▶ [ACTIVITY]:
Every record needs to be repeated exactly; its pictures do not.

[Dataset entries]
*** Begin section ***

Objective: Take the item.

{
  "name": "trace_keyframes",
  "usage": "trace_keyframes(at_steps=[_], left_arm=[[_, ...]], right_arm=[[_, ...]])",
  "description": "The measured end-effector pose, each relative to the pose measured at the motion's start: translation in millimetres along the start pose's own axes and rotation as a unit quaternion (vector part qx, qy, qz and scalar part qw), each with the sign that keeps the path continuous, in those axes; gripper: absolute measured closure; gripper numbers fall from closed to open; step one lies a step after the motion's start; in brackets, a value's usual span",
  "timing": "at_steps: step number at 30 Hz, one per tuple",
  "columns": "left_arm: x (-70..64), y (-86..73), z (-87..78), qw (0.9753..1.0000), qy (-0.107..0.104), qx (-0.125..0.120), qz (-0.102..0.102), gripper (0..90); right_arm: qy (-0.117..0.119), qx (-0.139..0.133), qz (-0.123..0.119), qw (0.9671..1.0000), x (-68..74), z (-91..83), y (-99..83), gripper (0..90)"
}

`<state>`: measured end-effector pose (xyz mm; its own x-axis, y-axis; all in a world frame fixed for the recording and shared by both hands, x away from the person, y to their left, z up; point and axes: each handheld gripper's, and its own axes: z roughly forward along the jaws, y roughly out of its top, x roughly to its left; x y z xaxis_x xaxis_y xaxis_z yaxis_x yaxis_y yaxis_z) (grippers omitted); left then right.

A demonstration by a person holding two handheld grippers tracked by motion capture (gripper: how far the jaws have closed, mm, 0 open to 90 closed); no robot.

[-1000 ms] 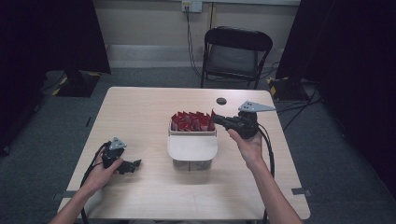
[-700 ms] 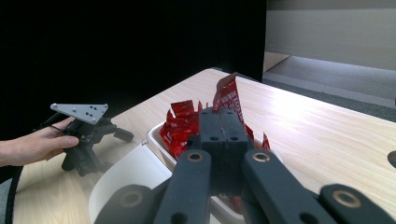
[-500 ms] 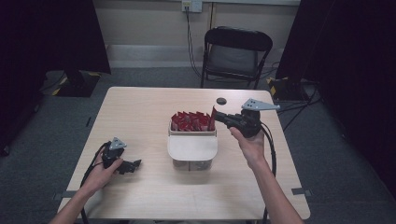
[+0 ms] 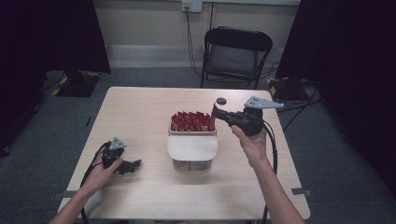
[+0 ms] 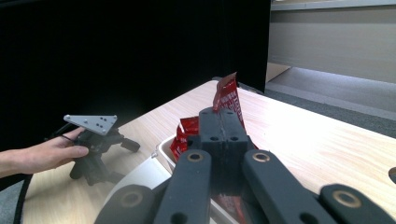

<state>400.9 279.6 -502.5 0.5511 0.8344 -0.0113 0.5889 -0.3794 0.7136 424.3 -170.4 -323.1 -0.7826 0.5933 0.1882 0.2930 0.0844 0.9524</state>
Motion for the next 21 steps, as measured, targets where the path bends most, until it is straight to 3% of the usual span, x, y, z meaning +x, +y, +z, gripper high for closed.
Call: trace_keyframes(at_steps=[21], left_arm=[[0.0, 0.0, 0.0, 1.0000, 0.000, 0.000, 0.000, 0.0]], right_arm=[[0.001, -0.023, -0.007, 0.9997, 4.6, -9.6, 9.7, 90.0]])
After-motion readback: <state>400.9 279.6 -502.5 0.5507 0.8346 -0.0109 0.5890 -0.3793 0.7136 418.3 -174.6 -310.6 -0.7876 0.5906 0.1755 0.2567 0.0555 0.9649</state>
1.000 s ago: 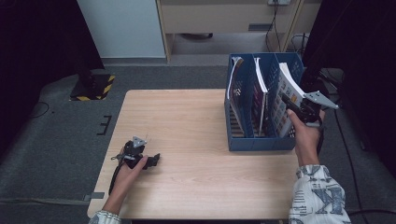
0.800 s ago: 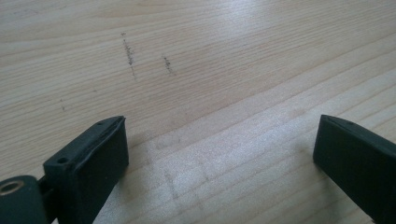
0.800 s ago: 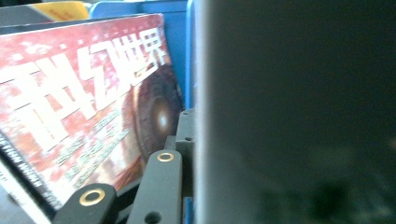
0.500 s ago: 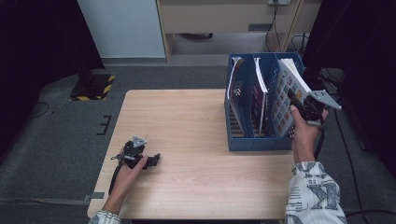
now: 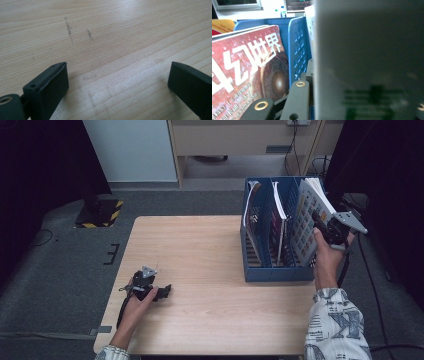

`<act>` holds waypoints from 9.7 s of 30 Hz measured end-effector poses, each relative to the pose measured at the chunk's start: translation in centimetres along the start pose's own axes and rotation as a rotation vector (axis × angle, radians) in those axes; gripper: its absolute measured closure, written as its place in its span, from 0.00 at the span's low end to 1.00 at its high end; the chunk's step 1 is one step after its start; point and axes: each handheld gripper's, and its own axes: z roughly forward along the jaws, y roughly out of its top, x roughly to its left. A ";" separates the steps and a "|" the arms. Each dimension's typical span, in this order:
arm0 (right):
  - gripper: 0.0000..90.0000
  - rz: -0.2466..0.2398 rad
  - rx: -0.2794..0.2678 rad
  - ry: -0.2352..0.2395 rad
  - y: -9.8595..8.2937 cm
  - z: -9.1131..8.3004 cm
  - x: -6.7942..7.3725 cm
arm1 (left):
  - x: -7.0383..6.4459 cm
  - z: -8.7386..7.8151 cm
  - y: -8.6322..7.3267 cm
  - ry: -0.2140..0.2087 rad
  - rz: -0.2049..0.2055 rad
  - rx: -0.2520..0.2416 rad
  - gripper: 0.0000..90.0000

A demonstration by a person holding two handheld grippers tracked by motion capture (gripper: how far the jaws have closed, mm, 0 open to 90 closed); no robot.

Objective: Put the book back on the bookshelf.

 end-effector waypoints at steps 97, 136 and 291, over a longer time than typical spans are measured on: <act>0.71 -0.076 0.101 0.082 -1.8 0.5 2.5 | -0.1 0.1 0.1 -0.001 -0.001 -0.001 0.03; 0.35 -0.084 0.147 0.084 -1.8 0.5 3.6 | -0.1 0.1 0.1 -0.001 0.003 0.001 0.03; 0.14 -0.247 0.292 0.393 -7.6 -8.4 13.3 | -0.3 0.2 0.2 -0.009 0.006 0.004 0.01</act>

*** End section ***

▶ [ANSWER TO THE PROBLEM]:
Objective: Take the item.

{
  "name": "trace_keyframes",
  "usage": "trace_keyframes(at_steps=[_], left_arm=[[_, ...]], right_arm=[[_, ...]])",
  "description": "The measured end-effector pose, each relative to the pose measured at the motion's start: translation in millimetres along the start pose's own axes and rotation as a unit quaternion (vector part qx, qy, qz and scalar part qw), each with the sign that keeps the path continuous, in those axes; gripper: absolute measured closure; gripper numbers fall from closed to open; step one lies a step after the motion's start; in brackets, a value's usual span",
  "timing": "at_steps: step number at 30 Hz, one per tuple",
  "columns": "left_arm: x (-70..64), y (-86..73), z (-87..78), qw (0.9753..1.0000), qy (-0.107..0.104), qx (-0.125..0.120), qz (-0.102..0.102), gripper (0..90); right_arm: qy (-0.117..0.119), qx (-0.139..0.133), qz (-0.123..0.119), qw (0.9671..1.0000), x (-68..74), z (-91..83), y (-99..83), gripper (0..90)"
}

`<state>`: measured end-effector pose (xyz mm; its own x-axis, y-axis; all in a world frame fixed for the recording and shared by both hands, x away from the person, y to their left, z up; point and axes: each handheld gripper's, and its own axes: z roughly forward along the jaws, y roughly out of its top, x roughly to its left; x y z xaxis_x xaxis_y xaxis_z yaxis_x yaxis_y yaxis_z) (grippers omitted); left then right.

A demonstration by a person holding two handheld grippers tracked by motion capture (gripper: how far the jaws have closed, mm, 0 open to 90 closed); no robot.

[-1000 ms] 
[-700 ms] 
[-500 ms] 
[+0 ms] 
[+0 ms] 

<state>400.9 279.6 -502.5 0.5511 0.8344 -0.0113 0.5889 -0.3794 0.7136 424.3 -170.4 -323.1 -0.7826 0.5933 0.1882 0.2930 0.0844 0.9524</state>
Motion for the next 21 steps, as measured, targets where the path bends most, until it is straight to 3% of the usual span, x, y, z meaning +x, +y, +z, gripper high for closed.
Call: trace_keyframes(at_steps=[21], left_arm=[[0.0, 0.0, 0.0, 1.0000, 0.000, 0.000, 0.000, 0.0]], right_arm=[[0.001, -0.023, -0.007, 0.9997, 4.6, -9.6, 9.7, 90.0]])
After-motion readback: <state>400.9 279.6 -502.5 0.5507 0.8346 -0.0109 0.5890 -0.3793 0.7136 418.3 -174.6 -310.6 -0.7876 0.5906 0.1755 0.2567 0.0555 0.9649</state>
1.000 s ago: 
0.800 s ago: 
0.800 s ago: 
0.500 s ago: 
now: 

`<act>` holds waypoints from 9.7 s of 30 Hz measured end-effector poses, each relative to the pose measured at the chunk's start: translation in centimetres along the start pose's own axes and rotation as a rotation vector (axis × angle, radians) in those axes; gripper: its absolute measured closure, written as its place in its span, from 0.00 at the span's low end to 1.00 at its high end; the chunk's step 1 is one step after its start; point and axes: each handheld gripper's, and its own axes: z roughly forward along the jaws, y roughly out of its top, x roughly to its left. A ";" separates the steps and a "|" the arms. Each dimension's typical span, in this order:
arm0 (right):
  - gripper: 0.0000..90.0000
  - rz: -0.2466..0.2398 rad
  - rx: -0.2794..0.2678 rad
  - ry: -0.2352..0.2395 rad
  - y: -9.8595..8.2937 cm
  - z: -9.1131..8.3004 cm
  - x: -6.7942..7.3725 cm
arm1 (left):
  - x: -7.0383..6.4459 cm
  - z: -8.7386..7.8151 cm
  - y: -8.6322..7.3267 cm
  - ry: -0.2140..0.2087 rad
  - rz: -0.2049..0.2055 rad
  - rx: -0.2520..0.2416 rad
  - gripper: 0.0000..90.0000

A demonstration by a person holding two handheld grippers tracked by motion capture (gripper: how far the jaws have closed, mm, 0 open to 90 closed); no robot.

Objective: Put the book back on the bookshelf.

 end-effector waypoints at steps 97, 136 and 291, over a longer time than typical spans are measured on: <act>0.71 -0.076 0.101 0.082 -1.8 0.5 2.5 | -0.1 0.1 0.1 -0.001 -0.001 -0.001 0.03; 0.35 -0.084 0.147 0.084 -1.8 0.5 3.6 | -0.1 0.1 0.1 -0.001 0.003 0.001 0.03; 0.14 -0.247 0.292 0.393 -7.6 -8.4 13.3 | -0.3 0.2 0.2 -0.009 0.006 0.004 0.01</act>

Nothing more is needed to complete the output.